Here the job is to transcribe the data exactly while omitting the images.

[Records from a collection]
━━━━━━━━━━
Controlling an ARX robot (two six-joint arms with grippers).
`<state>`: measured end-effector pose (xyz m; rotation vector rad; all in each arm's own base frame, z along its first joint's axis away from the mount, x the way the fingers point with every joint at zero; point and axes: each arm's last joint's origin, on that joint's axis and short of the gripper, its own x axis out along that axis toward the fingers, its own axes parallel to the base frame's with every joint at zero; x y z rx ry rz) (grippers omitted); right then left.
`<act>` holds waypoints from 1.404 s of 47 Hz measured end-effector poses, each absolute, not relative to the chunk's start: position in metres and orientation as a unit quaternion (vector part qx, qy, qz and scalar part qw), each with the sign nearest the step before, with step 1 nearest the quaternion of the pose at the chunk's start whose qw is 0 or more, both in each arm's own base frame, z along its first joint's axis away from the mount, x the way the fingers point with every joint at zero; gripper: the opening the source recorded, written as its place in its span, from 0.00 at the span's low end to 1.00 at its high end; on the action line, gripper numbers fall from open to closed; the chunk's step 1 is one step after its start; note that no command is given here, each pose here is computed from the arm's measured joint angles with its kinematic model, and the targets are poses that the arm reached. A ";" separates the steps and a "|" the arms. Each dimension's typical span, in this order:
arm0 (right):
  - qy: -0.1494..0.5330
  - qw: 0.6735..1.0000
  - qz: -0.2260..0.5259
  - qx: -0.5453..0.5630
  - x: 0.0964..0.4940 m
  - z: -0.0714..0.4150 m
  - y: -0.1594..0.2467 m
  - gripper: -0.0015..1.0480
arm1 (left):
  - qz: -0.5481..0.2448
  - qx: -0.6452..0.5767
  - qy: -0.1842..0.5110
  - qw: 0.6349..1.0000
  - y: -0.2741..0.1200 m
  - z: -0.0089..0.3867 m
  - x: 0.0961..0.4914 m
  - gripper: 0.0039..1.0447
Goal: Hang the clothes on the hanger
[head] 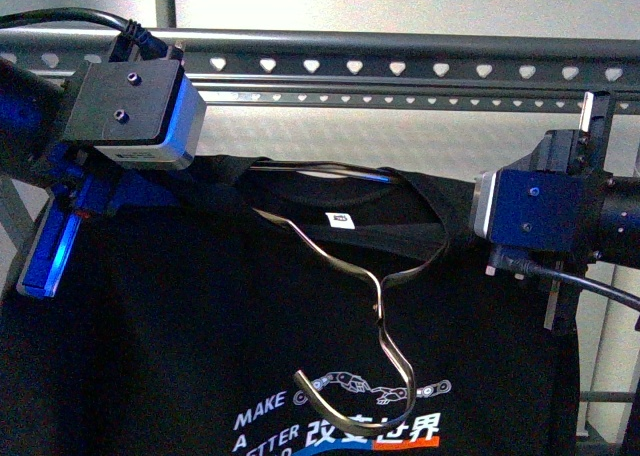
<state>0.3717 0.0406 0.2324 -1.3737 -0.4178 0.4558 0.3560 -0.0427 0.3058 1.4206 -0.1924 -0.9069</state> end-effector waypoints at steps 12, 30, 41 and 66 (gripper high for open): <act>-0.161 0.772 0.212 -0.577 0.363 0.227 0.020 0.05 | -0.402 0.627 -0.089 0.661 -0.043 0.306 0.356 0.35; 0.051 0.827 0.233 -0.509 0.339 0.179 -0.038 0.03 | -0.199 0.387 -0.060 0.898 -0.028 0.325 0.369 0.94; 0.160 0.903 0.178 -0.356 0.343 0.241 -0.051 0.03 | 0.001 -0.140 -0.036 0.989 0.025 0.364 0.362 0.94; 0.184 0.940 0.081 -0.277 0.396 0.354 -0.031 0.03 | 0.000 -0.003 0.000 1.000 0.000 0.234 0.212 0.03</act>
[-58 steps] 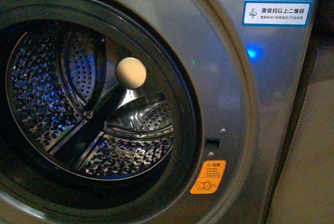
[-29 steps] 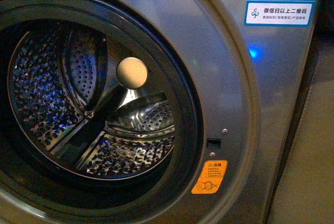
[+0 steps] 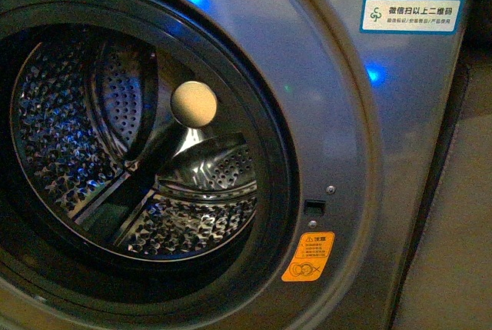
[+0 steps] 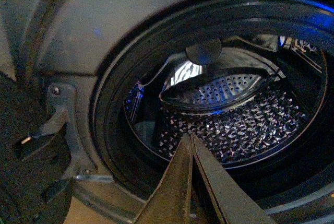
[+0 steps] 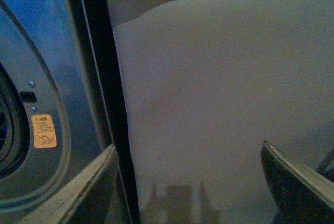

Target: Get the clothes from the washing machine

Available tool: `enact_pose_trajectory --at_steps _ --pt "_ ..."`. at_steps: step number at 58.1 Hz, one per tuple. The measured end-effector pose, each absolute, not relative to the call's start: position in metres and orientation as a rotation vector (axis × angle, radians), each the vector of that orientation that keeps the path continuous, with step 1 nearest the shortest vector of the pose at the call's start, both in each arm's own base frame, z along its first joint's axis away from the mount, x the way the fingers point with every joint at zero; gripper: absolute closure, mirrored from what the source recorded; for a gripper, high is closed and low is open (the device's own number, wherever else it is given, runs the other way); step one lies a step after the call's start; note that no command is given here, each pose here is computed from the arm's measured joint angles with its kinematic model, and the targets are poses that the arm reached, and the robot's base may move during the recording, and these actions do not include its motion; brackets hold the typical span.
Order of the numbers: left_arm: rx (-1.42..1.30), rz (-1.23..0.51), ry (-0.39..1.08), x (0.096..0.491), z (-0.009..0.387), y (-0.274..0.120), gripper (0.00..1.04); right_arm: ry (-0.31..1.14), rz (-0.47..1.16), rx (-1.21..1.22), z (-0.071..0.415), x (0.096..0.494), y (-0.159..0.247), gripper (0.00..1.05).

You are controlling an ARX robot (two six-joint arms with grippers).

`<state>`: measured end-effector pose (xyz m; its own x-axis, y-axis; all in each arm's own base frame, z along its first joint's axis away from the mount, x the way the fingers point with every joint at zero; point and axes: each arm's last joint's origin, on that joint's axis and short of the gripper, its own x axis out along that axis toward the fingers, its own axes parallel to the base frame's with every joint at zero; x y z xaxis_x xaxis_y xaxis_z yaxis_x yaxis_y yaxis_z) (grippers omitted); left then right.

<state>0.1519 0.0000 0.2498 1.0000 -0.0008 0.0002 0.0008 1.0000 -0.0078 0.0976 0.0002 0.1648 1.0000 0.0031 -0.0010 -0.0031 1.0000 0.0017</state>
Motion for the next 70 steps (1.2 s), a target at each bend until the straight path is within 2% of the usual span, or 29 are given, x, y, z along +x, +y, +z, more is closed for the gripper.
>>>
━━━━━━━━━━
** Answer box **
Controlling an ARX robot (two six-joint arms with grippers).
`<state>`: measured end-effector pose (xyz m; rotation vector rad; all in each arm's own base frame, z along its first joint's axis away from the mount, x the way the fingers point with every joint at zero; point and axes: each arm's last joint's origin, on that joint's axis and short of the gripper, its own x axis out along that axis toward the fingers, its own axes parallel to the base frame's with every joint at zero; x y z rx ry rz) (grippers omitted); right then left.
`<act>` holds waypoints from 1.404 s of 47 Hz measured end-effector poses, each absolute, not relative to the chunk's start: position in metres and orientation as a unit quaternion (vector part qx, qy, qz and scalar part qw), each with the sign nearest the step before, with step 1 nearest the quaternion of the pose at the chunk's start whose qw is 0 or more, both in each arm's own base frame, z along its first joint's axis away from the mount, x the way the fingers point with every joint at zero; gripper: the opening the source recorded, written as its place in its span, from 0.00 at the span's low end to 1.00 at its high end; on the action line, gripper numbers fall from open to closed; the chunk's step 1 is one step after its start; note that no command is given here, each pose here is computed from the arm's measured joint angles with its kinematic model, and the targets are poses that the arm reached. A ";" separates the steps and a "|" the arms. Each dimension's typical span, in this order:
arm0 (right):
  - qy: -0.1494..0.5330
  - qw: 0.6735..1.0000
  - qz: -0.2260..0.5259
  - qx: -0.5453..0.5630
  - x: 0.0964..0.4940 m
  - z: -0.0714..0.4150 m
  - y: -0.1594..0.2467 m
  - gripper: -0.0015..1.0480
arm1 (left):
  - qz: -0.5481..0.2448
  - qx: -0.6452..0.5767
  - qy: -0.1842..0.5110
  - qw: 0.6349..1.0000
  - y: -0.2741..0.1200 m
  - z: -0.0089..0.3867 m
  - x: 0.0961..0.4914 m
  - gripper: 0.0039..1.0447
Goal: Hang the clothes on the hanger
[head] 
<state>0.3717 0.0406 0.2324 -1.3737 -0.4178 0.4558 0.3560 -0.0427 0.3058 1.4206 -0.1924 -0.9069</state> end-effector waypoints at steps 12, 30, 41 and 66 (gripper high for open): <act>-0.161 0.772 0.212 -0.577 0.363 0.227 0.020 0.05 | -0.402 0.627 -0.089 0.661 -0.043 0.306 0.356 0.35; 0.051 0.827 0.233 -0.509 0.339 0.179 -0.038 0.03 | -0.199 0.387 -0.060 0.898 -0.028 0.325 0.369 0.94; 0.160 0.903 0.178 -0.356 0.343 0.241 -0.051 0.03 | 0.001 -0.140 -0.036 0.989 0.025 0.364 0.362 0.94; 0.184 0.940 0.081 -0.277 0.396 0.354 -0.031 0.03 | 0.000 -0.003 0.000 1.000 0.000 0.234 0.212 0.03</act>
[-58 steps] 
[-29 steps] 
[+0 steps] 
[+0 steps] 
[+0 steps] 

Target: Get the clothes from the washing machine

Available tool: `enact_pose_trajectory --at_steps _ --pt "_ ..."`. at_steps: step number at 58.1 Hz, one per tuple. The measured end-effector pose, each absolute, not relative to the call's start: position in metres and orientation as a rotation vector (axis × angle, radians), each the vector of that orientation that keeps the path continuous, with step 1 nearest the shortest vector of the pose at the call's start, both in each arm's own base frame, z along its first joint's axis away from the mount, x the way the fingers point with every joint at zero; gripper: absolute closure, mirrored from what the source recorded; for a gripper, high is closed and low is open (the device's own number, wherever else it is given, runs the other way); step one lies a step after the call's start; note that no command is given here, each pose here is computed from the arm's measured joint angles with its kinematic model, and the targets are poses that the arm reached, and the robot's base may move during the recording, and these actions do not include its motion; brackets hold the typical span.
Order of the numbers: left_arm: rx (-1.42..1.30), rz (-1.23..0.51), ry (-0.39..1.08), x (0.096..0.491), z (-0.009..0.387), y (-0.274..0.120), gripper (0.00..1.04); right_arm: ry (-0.31..1.14), rz (-0.47..1.16), rx (-1.21..1.22), z (-0.071..0.415), x (0.096..0.494), y (-0.159..0.247), gripper (0.00..1.05).

You are controlling an ARX robot (two six-joint arms with grippers).

`<state>`: measured end-effector pose (xyz m; its own x-axis, y-axis; all in each arm's own base frame, z along its first joint's axis away from the mount, x the way the fingers point with every joint at zero; point and axes: each arm's last joint's origin, on that joint's axis and short of the gripper, its own x axis out along that axis toward the fingers, its own axes parallel to the base frame's with every joint at zero; x y z xaxis_x xaxis_y xaxis_z yaxis_x yaxis_y yaxis_z) (grippers omitted); left then right.

<state>0.1519 0.0000 0.2498 1.0000 -0.0008 0.0002 0.0008 1.0000 -0.0078 0.0976 0.0002 0.1648 1.0000 0.0031 -0.0010 -0.0031 1.0000 0.0017</state>
Motion for the next 70 steps (1.2 s), a target at each bend until the straight path is within 2% of the usual span, or 29 are given, x, y, z along +x, +y, +z, more is closed for the gripper.
>>>

The response above is complete.